What the exercise asks => Where a line below holds the string "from", copy that line.

Information supplied =>
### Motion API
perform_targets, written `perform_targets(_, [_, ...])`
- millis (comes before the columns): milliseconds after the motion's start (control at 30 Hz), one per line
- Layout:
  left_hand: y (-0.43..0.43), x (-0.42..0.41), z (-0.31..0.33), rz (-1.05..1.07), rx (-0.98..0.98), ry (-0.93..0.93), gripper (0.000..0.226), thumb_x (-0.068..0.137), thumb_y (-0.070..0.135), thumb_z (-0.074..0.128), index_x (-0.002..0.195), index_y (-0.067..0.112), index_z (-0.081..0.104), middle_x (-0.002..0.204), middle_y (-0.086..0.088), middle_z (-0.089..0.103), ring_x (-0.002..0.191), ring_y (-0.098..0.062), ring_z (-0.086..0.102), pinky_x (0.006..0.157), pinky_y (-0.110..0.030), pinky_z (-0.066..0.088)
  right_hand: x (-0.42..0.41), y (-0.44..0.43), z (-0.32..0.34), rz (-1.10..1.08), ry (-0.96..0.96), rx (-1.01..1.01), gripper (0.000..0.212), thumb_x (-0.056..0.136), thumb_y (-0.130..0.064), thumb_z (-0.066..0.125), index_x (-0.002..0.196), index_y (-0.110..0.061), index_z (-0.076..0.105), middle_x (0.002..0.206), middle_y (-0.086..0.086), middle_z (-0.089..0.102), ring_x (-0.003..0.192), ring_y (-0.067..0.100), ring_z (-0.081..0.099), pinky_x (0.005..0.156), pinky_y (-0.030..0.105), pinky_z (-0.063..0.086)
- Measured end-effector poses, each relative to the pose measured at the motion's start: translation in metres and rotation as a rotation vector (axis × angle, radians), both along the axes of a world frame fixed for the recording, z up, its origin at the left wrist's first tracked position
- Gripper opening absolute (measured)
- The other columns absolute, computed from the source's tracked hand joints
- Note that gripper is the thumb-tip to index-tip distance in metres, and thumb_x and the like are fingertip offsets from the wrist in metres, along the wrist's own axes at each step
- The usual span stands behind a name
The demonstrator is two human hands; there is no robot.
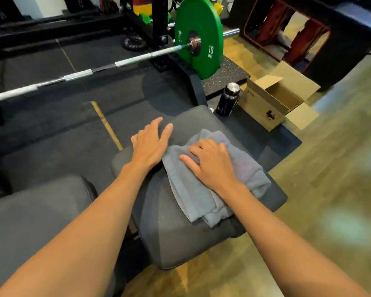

Answer box =>
- The other columns absolute, computed from the source's tracked hand joints
- Note that gripper is the thumb-tip to index-tip distance in metres, and thumb_x and the like are fingertip offsets from the wrist in metres, along the wrist's own axes at each step

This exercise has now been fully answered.